Second, we must speak Jesus’ words. Of course, we can’t speak a word we haven’t yet received. We can’t tell people to “come and see” something that we ourselves have no experience of. But these words – “come and see” – are the heart of authentic Christian evangelism. Evangelism begins when we are captured by a new reality, and evangelism happens when we invite others to “come and see” that reality, to be captured by that reality themselves.

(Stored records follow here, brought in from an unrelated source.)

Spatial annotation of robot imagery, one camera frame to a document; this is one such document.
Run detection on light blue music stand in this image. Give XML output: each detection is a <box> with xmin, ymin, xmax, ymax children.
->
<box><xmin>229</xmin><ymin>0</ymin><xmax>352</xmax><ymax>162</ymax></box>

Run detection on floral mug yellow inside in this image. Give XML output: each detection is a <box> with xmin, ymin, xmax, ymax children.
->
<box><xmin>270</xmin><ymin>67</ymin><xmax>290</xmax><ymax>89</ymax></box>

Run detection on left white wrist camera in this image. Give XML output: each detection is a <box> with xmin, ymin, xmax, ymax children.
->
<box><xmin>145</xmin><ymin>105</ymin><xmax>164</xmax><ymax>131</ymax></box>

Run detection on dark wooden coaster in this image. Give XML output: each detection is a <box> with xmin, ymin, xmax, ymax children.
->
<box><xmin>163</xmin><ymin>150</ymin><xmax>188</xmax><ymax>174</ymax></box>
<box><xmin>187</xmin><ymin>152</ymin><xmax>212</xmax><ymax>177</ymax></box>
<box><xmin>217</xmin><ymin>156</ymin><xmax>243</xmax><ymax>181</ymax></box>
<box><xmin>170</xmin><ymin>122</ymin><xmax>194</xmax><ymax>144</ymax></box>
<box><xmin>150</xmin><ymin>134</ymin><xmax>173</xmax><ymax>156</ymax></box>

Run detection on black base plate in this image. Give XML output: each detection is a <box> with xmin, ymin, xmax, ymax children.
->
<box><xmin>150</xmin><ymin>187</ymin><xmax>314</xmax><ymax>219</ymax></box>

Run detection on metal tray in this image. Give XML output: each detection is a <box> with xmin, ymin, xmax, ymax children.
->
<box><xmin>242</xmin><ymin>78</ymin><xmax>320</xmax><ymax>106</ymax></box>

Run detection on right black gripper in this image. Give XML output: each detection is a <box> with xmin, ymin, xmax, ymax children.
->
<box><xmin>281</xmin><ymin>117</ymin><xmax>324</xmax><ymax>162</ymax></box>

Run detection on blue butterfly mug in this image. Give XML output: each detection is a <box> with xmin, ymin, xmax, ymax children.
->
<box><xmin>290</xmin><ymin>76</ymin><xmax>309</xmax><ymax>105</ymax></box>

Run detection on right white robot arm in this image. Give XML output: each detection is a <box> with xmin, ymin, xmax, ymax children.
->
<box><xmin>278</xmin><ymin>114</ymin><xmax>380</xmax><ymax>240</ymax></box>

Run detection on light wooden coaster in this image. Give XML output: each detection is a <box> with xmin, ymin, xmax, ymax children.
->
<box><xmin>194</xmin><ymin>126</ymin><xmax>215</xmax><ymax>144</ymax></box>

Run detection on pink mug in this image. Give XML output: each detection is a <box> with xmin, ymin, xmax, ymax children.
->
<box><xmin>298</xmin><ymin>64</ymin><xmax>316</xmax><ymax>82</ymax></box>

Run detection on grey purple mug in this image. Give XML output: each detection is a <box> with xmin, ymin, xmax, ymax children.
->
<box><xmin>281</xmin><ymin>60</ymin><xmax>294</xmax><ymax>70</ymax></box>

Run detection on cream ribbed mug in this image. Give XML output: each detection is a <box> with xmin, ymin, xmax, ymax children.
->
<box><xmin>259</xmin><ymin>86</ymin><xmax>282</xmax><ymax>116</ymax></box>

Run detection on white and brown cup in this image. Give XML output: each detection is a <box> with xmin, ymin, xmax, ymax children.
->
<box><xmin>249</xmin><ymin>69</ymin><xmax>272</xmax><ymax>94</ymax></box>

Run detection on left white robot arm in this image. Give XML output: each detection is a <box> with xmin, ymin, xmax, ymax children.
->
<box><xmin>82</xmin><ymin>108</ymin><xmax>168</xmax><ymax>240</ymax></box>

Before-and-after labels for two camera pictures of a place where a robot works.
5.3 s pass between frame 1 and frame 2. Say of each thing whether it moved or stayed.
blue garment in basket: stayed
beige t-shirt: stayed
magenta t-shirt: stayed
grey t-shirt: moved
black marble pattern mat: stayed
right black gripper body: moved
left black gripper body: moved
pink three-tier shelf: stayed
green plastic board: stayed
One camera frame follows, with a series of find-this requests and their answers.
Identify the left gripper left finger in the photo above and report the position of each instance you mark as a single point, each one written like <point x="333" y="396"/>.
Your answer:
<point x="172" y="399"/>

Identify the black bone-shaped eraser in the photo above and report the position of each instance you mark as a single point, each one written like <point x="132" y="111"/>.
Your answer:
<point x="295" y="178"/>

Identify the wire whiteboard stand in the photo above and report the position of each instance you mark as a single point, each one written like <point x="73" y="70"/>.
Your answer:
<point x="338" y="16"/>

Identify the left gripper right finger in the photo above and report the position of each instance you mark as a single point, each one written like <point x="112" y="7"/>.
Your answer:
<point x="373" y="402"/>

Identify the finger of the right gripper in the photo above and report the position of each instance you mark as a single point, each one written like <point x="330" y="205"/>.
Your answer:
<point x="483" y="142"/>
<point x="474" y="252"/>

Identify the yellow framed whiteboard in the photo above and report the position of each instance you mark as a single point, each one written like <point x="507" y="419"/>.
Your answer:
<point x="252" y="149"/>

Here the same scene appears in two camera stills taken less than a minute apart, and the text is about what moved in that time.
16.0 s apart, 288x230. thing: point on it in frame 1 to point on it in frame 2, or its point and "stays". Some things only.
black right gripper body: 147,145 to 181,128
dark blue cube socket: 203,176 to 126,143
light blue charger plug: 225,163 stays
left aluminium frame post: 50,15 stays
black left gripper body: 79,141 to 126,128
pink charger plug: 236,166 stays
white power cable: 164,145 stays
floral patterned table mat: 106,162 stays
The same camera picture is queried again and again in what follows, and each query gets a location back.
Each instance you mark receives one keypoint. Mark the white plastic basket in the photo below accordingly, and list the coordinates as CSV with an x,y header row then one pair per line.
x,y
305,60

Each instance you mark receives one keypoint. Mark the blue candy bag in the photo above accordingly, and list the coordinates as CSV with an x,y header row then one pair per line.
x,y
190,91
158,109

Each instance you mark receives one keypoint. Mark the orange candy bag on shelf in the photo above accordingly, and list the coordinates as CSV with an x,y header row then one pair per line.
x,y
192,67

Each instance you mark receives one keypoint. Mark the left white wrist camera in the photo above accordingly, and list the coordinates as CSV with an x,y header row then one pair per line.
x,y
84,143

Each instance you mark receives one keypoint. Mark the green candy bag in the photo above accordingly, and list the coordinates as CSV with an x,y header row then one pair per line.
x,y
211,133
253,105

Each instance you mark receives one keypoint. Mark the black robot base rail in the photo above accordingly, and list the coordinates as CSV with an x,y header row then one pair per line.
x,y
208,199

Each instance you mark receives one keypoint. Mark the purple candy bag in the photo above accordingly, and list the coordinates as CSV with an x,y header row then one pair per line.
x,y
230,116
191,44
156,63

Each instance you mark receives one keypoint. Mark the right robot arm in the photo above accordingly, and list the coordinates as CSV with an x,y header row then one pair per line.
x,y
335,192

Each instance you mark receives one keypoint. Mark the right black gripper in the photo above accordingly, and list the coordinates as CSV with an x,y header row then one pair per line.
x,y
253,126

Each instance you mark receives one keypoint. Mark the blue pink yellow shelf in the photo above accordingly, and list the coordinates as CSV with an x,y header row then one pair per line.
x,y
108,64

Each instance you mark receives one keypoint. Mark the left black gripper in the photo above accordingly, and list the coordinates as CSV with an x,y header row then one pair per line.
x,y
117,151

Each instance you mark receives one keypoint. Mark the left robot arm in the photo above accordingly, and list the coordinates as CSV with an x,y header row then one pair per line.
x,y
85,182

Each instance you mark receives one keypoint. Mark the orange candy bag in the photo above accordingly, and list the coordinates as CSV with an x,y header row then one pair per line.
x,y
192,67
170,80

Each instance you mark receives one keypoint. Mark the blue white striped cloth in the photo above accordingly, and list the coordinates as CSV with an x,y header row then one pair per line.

FOR TODAY: Focus on part one – hearing Jesus’ words. “Come” to the Father’s presence where Jesus abides. “See” the oneness Jesus has with the Father. And then fathom the simplicity and graciousness of Jesus’ invitation. “Abide in me as I abide in you. Just as the branch cannot bear fruit by itself unless it abides in the vine, neither can you unless you abide in me” (Jn 15:4). Ask Jesus that same question his first disciples asked him, “Where are you staying?” And hear Jesus’ answer like you’ve never heard it before. “With the Father. And with you, if you’ll let me. Now come and see this reality, and stay with me.”